Tout est normal mon coeur scintille
2010
Auteur
- Jacques Gamblin
Collaboration Artistique
- Anne Bourgeois
Assistante à la Mise en Scène
- Domitille Bioret
Scénographie
- Alain Burkarth
Lumière
- Laurent Béal
Vidéo
- Sébastien Sidaner
« Bande annonce du spectacle »
Distribution
Jacques Gamblin
Bastien Lefevre
Claire Tran
Quelques notes de Anne Bourgeois
C’est dans sa loge, juste avant d’entrer en scène pour y interpréter « Les Diablogues », que Jacques Gamblin a réuni mentalement, en l’espace d’une seconde et demie, les multiples tourbillons d’images, de mots et de sensations qui irriguent abondamment une partie de son imaginaire. Il les a réunis malgré eux, et malgré lui-même puisqu’au moment où le rideau va se lever on ne décide plus de rien, mais cette réunion eut bien lieu, presque à son insu et dans une partie très intime de lui-même, quelque part près de la région du cœur.
Il s’avéra que cette réunion concernât immédiatement l’acteur et l’écrivain, au point que lorsque Jacques Gamblin sortit de sa loge pour rejoindre le plateau, il avait une fois de plus l’air traversé par quelque chose. Il ne sut pas immédiatement que son état était visible, mais quelques uns autour de lui se chargèrent de lui faire savoir qu’il avait la tête d’un homme qui est traversé par quelque chose. Plus tard, il admit que oui, peut-être, il portait en lui les germes de son prochain rendez-vous avec le public.
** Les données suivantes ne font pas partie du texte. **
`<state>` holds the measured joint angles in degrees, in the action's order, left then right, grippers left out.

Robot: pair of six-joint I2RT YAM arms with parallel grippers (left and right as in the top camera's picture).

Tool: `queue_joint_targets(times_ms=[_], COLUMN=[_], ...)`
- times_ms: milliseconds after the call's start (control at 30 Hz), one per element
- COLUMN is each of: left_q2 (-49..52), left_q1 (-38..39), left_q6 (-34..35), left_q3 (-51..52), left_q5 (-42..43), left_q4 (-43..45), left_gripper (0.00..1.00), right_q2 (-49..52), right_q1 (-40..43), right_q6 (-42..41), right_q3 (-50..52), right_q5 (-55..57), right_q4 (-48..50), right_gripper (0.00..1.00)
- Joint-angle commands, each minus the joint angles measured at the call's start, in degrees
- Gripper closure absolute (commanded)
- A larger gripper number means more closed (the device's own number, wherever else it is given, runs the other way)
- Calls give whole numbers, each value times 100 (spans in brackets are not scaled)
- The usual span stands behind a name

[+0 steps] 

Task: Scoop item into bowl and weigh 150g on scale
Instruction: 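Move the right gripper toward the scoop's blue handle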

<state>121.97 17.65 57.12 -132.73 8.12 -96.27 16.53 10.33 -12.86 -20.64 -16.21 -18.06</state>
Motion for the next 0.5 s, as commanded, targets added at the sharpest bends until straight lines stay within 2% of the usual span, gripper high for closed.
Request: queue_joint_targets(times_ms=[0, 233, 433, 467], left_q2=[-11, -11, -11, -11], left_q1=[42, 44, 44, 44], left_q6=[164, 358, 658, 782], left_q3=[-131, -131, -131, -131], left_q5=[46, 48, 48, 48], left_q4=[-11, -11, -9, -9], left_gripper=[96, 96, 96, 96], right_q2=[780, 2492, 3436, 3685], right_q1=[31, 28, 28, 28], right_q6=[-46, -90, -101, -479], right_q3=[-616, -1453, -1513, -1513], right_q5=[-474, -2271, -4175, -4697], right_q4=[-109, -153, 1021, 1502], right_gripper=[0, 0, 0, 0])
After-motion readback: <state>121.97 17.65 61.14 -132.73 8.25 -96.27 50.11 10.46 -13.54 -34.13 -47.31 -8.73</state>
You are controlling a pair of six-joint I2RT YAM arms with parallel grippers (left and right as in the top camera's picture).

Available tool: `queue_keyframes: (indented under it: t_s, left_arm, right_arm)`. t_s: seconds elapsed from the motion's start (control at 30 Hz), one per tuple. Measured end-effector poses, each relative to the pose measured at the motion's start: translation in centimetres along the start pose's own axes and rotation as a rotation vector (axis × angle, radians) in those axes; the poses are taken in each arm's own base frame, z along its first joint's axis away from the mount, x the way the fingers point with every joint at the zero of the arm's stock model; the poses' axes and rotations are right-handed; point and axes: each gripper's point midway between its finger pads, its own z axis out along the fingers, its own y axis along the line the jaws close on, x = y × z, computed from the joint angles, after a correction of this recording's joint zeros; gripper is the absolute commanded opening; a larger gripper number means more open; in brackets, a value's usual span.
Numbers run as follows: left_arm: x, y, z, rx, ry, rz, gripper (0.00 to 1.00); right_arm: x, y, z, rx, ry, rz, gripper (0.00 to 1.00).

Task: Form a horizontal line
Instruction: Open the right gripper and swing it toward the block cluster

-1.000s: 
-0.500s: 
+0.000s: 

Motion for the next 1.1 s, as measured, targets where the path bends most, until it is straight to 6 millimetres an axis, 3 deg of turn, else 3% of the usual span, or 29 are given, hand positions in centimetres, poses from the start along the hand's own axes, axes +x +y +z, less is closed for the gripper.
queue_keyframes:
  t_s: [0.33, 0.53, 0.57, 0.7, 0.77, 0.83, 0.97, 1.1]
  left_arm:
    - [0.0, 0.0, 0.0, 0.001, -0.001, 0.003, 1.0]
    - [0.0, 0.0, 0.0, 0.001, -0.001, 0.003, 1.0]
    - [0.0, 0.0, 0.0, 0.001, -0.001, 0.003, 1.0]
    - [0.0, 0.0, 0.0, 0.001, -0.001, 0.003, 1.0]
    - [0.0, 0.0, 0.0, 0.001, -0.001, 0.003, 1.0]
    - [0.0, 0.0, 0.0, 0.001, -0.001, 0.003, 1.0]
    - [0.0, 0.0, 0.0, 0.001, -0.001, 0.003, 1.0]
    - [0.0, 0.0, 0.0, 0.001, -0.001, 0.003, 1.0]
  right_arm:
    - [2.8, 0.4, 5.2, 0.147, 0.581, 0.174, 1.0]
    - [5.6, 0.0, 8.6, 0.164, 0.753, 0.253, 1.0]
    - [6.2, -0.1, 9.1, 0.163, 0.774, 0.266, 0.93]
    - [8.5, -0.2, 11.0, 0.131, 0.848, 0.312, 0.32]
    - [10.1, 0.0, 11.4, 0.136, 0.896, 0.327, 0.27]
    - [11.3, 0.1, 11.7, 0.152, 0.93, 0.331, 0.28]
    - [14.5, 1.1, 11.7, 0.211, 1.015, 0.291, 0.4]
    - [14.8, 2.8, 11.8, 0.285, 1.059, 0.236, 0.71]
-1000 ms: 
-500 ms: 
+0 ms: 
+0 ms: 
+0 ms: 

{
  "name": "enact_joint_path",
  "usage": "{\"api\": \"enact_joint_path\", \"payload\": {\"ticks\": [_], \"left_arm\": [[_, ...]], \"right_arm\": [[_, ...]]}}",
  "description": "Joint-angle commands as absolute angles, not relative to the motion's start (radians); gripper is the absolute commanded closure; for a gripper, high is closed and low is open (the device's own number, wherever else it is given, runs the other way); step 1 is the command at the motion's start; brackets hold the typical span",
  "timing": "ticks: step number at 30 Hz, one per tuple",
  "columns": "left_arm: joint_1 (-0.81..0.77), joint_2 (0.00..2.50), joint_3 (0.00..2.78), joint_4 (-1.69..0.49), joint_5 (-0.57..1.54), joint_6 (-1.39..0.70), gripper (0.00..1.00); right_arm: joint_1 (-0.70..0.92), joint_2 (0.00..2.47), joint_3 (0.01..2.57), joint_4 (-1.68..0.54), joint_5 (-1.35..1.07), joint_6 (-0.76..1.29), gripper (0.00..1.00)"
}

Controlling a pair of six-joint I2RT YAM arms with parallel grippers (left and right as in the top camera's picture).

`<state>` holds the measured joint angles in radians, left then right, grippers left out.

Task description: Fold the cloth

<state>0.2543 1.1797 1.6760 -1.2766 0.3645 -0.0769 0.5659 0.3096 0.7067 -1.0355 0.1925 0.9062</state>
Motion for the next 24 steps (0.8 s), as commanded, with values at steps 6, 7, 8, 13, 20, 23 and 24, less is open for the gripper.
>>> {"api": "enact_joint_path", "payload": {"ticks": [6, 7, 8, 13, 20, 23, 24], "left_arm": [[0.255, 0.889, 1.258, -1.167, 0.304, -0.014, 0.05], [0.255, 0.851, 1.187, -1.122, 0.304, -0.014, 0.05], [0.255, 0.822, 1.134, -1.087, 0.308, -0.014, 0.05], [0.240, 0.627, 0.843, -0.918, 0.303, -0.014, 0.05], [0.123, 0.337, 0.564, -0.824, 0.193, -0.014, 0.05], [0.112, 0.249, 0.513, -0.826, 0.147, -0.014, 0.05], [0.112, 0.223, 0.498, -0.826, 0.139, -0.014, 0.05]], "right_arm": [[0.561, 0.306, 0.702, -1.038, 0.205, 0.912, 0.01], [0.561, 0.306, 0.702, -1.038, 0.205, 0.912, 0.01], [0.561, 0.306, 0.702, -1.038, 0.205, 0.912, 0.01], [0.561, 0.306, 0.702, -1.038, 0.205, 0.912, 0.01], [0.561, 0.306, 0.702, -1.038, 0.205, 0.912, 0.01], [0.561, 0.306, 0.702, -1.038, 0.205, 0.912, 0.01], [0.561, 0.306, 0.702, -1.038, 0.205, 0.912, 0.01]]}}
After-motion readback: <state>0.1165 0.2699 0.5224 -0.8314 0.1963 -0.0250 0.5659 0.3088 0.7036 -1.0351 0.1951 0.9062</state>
Voila. Tout est organique, chez cet acteur : la matière du prochain spectacle lui passe au travers, tandis que l’écrivain se charge de donner à la parole des gouffres, des blagues et de la poésie. Il travaille en trio, il est comme les vrais clowns, une entreprise à lui tout seul : l’homme éprouve , l’acteur transcende et l’auteur restitue, avec cette façon particulière de savoir emmener le public dans ses méandres, dans ses histoires, dans ses puits sans fonds d’où il finit toujours par remonter les spectateurs. Parce que seule lui importe la longue marche avec eux, qu’ils aiment le suivre et user leurs godasses sur ses chemins de pierres sèches, d’artères, de vaisseaux qui bien sûr deviennent sanguins, de mots chargés d’arrière-plans qui parlent de sa relation à l’Autre.
Que le cœur puisse scintiller à la radiographie est un élément rassurant pour qui douterait de sa propre existence. Ou bien totalement déprimant ? Encourageant ? Plein de promesses exaltées ? Le cœur qui scintille, c’est cette conscience entêtante de la vie mécanique, du moteur qui bat inexorablement, de la vie fragile… Mais pendant que le cœur scintille, que font le monsieur, la dame, les animaux, les choses vivantes ? Et on en fait quoi, de ce cœur qui scintille ? C’est peut-être là le point de départ du nouveau spectacle de Jacques Gamblin. Il nous parle à travers la bouche d’une vache lassée de ses prix de beauté et qui se souvient de l’amour, il nous parle d’une girafe au cou si long qu’il finit par se nouer, il raconte les poissons qui ont froid, les vendeuses qui se plient en quatre, les couples fatigués qui regardent les miss à la télé, la quête des enfants qui vont à Lourdes, il est cet homme qui cherche un costume qui lui ressemble, il est cet homme qui voit les femmes danser sans pouvoir les attraper, ce sculpteur qui ne fait que des seins taillés dans du charme, cet amoureux vibrant à qui il manque un morceau, il est cet homme qui cherche à être digne des scintillements de son cœur, cet homme qui parle et qui court à cause de l’énergie dont il est fait et qui n’en eut plus d’autant ressentir.
Manosque, Octobre 2008 : le rire du public, le premier rire des premières tentatives, c’est la réponse que l’artiste reçoit à la question qu’il n’a pas posée. Au lieu de la poser, il l’a racontée, il l’a dansée, il l’a esquissée. Plus tard, il pourra la filmer peut-être, tenter de la dessiner, de la traduire par de la lumière, par encore plus de corps. Mais ce rire-là, cette alternance de rire pur et de silence pur, ce fil entre le spectateur et l’acteur, c’est le signe qu’ils se sont reconnus, une fois encore, que les préoccupations de l’un sont aussi celles de l’autre, que le théâtre a bien fait son boulot, qu’il a rempli sa fonction. Tout va bien, tout est normal, les cœurs scintillent.